Во второй раз за полчаса Злата влюбляется с первого взгляда. Жизнь прекрасна.
— Я немного расстроена, — объясняет она, — потому что хотела покончить с собой, и не удалось. А котек просто голодный.
— О, мон петит! — отвечает месье Санта Клаус, влюбившийся с первого взгляда. — Как я тебя понимаю! Постоянно думаю о самоубийстве, даже написал одну поэму… могу прочесть, она не длинная… и у меня как раз есть молоко. А у тебя случайно нет зажигалки?
— Есть.
Напарника Клода Жан-Кристоф немедленно сплавляет обедать, отдав ему все чаевые. Советует не торопиться, советует как следует погреться у мексиканцев, купить пива, душ принять у доброго пенсионера…
Они очень много успели.
Они напоили котёнка молоком, а сами выпили рому с имбирём и кайенским перцем — это традиционный горячительный напиток ёлочных торговцев.
Они рассказали друг другу всё самое важное, что случилось с ними за их недолгую жизнь до этой ночи.
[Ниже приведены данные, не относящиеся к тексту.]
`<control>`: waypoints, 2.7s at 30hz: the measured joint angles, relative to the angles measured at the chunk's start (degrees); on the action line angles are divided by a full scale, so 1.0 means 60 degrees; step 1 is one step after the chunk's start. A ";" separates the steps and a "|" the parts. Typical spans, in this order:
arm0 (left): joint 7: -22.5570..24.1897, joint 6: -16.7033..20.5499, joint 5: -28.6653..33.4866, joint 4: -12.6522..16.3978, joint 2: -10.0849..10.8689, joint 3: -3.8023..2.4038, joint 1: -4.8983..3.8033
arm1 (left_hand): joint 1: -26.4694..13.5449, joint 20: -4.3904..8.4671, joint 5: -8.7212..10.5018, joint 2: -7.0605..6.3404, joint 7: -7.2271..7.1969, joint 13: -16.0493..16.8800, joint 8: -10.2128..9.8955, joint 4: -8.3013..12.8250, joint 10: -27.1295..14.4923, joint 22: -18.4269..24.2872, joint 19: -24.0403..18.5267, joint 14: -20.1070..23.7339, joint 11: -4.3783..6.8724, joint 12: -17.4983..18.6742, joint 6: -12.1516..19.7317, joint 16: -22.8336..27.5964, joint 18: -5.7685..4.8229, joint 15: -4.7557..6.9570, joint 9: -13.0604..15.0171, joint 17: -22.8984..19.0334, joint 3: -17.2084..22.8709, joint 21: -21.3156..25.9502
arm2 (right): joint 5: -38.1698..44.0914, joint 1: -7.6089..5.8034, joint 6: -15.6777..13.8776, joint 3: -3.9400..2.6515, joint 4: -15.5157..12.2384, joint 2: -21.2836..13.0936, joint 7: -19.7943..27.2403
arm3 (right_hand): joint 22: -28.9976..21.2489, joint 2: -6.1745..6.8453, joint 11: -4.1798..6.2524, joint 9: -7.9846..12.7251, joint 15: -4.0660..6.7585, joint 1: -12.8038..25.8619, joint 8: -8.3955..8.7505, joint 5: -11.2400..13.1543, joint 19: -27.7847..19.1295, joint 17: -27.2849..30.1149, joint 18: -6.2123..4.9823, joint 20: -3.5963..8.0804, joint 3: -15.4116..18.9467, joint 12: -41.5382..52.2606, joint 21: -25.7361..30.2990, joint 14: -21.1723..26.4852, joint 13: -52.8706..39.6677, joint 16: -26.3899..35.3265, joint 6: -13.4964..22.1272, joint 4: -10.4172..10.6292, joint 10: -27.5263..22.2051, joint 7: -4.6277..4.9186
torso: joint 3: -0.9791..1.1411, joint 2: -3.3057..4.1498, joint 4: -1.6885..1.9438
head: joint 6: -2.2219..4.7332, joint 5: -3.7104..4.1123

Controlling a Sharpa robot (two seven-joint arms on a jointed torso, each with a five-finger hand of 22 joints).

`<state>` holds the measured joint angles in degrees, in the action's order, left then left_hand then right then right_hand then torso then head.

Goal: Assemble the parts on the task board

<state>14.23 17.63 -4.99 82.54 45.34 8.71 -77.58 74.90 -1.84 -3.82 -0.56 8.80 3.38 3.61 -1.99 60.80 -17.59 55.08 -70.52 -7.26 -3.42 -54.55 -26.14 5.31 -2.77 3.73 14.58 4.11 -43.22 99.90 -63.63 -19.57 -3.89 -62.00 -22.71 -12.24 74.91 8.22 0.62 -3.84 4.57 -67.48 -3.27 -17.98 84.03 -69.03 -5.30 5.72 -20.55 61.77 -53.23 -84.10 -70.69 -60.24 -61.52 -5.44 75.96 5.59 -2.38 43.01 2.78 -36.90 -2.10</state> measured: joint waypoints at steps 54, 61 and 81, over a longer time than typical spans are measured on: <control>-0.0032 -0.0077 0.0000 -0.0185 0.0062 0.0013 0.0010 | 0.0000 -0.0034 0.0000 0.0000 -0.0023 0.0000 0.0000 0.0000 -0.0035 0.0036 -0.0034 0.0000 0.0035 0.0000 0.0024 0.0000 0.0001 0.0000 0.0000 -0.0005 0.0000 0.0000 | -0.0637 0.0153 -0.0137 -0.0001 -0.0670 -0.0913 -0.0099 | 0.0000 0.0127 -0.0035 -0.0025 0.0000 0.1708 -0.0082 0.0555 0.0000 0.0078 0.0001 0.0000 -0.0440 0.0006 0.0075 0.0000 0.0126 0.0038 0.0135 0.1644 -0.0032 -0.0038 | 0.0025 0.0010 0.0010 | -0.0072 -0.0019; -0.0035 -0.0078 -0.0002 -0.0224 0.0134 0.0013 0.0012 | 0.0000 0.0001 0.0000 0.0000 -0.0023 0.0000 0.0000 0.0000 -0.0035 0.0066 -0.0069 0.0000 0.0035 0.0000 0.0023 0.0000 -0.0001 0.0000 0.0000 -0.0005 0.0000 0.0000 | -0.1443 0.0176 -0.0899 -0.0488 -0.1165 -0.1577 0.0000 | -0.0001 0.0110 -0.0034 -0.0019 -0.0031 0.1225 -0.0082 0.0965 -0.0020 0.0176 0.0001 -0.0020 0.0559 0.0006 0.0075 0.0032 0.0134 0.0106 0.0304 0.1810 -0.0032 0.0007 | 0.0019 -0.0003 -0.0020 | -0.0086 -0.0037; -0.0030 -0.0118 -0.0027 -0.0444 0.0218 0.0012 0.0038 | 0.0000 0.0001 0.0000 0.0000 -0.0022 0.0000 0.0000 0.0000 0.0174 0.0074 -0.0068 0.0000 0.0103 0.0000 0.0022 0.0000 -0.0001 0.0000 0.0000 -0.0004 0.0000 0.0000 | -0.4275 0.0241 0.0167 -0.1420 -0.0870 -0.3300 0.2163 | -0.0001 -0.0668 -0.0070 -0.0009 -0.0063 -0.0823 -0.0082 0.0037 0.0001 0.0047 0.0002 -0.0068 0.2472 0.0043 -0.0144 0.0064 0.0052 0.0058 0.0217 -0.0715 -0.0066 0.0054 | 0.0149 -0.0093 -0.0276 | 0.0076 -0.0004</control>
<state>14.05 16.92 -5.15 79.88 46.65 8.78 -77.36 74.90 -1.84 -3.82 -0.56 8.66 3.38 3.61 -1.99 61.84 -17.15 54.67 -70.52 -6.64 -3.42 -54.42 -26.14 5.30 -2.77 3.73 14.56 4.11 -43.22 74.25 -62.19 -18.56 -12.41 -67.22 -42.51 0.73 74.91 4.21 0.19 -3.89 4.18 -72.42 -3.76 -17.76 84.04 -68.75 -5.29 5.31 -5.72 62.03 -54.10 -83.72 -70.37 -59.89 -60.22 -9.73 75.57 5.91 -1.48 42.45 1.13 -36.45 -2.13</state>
Злата рассказывала о Божене. У них ничего общего: Божена крашеная блондинка, а Злата настоящая. Злата серьёзно относится к чувствам, а у Божены всё по расчёту.
Жан-Кристоф читал стихи — свои и Франсуа Вийона. Злате всё понравилось, но особенно:
Куда бы ни пошёл — везде мой дом,
Чужбина мне — страна моя родная…
Злата спела старинные колядки, которые пелись в Польше ещё в вийоновском пятнадцатом веке:
Три Волхва приехали с большими дарами,
Ладан, мирру, золото Ему даровали…
Спи, Иисусе, жемчужинка моя…
Они продали совместными усилиями три маленькие ёлки по тридцать пять долларов штука и одну большую за девяносто.
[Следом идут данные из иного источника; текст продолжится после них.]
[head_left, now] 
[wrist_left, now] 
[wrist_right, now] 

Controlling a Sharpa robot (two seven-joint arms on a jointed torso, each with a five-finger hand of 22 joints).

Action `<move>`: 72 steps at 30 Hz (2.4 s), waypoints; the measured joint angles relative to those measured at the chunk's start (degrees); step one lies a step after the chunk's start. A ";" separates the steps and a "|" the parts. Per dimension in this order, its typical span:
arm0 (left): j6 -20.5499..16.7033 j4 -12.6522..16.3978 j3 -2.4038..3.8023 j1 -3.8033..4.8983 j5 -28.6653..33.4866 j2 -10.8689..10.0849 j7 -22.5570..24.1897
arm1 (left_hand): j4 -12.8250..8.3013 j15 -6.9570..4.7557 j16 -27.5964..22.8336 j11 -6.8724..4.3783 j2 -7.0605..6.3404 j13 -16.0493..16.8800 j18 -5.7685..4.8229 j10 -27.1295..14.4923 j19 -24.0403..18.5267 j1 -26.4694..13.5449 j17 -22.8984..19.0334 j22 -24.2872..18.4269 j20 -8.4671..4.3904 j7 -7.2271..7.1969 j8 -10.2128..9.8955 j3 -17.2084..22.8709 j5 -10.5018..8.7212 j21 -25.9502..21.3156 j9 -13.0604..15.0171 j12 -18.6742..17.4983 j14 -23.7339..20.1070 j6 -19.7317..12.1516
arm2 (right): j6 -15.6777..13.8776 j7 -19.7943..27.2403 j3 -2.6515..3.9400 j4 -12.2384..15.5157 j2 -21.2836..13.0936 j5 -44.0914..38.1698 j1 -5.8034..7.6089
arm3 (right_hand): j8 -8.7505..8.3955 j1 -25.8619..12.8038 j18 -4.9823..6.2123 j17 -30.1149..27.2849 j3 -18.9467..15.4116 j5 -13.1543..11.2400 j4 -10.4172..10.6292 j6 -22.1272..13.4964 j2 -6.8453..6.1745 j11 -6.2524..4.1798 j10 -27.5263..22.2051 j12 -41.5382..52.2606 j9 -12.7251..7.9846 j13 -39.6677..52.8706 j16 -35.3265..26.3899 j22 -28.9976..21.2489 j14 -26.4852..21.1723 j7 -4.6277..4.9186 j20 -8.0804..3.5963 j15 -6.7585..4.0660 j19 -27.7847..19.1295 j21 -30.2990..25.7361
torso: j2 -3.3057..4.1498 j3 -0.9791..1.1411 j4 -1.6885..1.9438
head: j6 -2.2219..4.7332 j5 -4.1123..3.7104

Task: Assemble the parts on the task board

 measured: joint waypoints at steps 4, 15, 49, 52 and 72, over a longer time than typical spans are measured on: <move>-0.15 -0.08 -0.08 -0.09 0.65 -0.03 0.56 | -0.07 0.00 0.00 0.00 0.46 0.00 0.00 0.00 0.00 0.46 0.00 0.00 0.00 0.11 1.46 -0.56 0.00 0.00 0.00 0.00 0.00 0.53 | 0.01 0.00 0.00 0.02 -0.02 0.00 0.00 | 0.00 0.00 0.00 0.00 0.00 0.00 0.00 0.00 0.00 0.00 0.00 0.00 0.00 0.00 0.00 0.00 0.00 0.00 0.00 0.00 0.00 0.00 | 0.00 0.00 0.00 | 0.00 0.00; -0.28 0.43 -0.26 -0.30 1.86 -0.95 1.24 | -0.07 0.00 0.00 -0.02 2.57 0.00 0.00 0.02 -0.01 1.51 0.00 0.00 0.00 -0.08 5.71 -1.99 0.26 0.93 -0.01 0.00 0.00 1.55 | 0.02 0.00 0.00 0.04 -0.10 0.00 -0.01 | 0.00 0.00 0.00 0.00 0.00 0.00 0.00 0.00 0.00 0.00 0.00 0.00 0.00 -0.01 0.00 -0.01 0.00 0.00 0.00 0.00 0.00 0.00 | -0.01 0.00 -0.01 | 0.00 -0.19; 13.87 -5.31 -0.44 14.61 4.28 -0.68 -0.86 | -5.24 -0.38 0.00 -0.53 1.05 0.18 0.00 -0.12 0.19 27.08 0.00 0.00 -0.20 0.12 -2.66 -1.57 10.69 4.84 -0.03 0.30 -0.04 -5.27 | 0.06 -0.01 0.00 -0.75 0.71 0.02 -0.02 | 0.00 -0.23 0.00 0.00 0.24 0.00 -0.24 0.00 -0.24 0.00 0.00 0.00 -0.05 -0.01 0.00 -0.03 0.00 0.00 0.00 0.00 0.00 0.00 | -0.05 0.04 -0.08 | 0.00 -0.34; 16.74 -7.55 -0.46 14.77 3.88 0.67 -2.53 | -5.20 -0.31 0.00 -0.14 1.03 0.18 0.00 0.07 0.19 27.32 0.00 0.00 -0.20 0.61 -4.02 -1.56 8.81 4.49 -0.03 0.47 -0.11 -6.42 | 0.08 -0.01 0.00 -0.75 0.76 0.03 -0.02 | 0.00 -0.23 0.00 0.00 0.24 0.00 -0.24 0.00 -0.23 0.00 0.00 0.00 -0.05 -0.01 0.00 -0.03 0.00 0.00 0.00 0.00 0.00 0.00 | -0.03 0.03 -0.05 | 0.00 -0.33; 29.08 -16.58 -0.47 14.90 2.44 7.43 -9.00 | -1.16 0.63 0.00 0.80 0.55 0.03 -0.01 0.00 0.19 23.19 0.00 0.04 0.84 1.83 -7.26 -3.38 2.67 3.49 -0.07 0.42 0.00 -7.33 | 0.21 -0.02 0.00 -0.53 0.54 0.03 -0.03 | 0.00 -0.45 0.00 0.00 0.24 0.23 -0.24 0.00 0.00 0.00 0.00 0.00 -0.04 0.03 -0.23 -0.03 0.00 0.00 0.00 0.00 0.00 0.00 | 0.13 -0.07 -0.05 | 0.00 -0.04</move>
Они выкурили огромный косяк, артистически свёрнутый Жан-Кристофом, после чего съели всё съедобное, что нашлось в увешанном разноцветными огнями шалаше. На Злату напал смехунчик, и она смеялась безудержно, безостановочно, до упаду, над ужасно смешным словом «квебекуа». Так называют жителей Квебека: квебекуа!
Потом они оба засыпают…
Злата, во всяком случае, засыпает. Ей так тепло и хорошо. Во сне она чувствует, как пригревшийся у неё за пазухой котёнок Януш нежно трётся и ласкается…
Ах, нет! Никакой это не котёнок! Януш вот он, на ящике у обогревателя спит. Это юный Санта Клаус воспользовался, это его рука!
— Как ты смеешь! — шипит на него Злата. — Ты воспользовался!
Ну и что такого, скажите, пожалуйста? А Франсуа Вийон бы не воспользовался? Чего она вскочила? Ведь мы вроде бы довели дело до благополучного завершения. Так нет — вот она уже одолженные тёплые носки стянула и кинула Жан-Кристофу в лицо, как дуэльную перчатку, полупросохшие сапоги обратно напялила, котика своего подхватила и убегает. Наверное, Злата не хочет быть похожей на маму Божену. Это похвально, но чем теперь дело кончится?
— Злата! — кричит Жан-Кристоф. Он бы побежал за ней, но напарник Клод всё ещё тактично пьёт пиво, нельзя оставить товар.
Представляете, каково Жан-Кристофу? Он ведь понятия не имеет, что это вовсе не последняя из их ссор и даже далеко не самая худшая. Им ещё предстоит лаяться между собой много лет.
Жан-Кристоф в отчаянии, и он в этот момент совершенно не помнит, что номер своего мобильника наша девочка ему всё-таки предусмотрительно оставила. Вместо хрустальной туфельки.
— Злата! Злата! Злата! — вопит он. Люди оглядываются, поздно ведь, уже пробило полночь на колокольне угловой церкви.
— Ну, не вопи. Злата ему, видите ли, захотелось. В этом городе всем злата хочется, — бормочет под нос кто-то, проходя мимо. Кто ж это забавляется пошлыми и неуместными каламбурами при виде искреннего человеческого горя?
А это циничный автор уходит в темноту, бросив своих героев разбираться дальше, как хотят.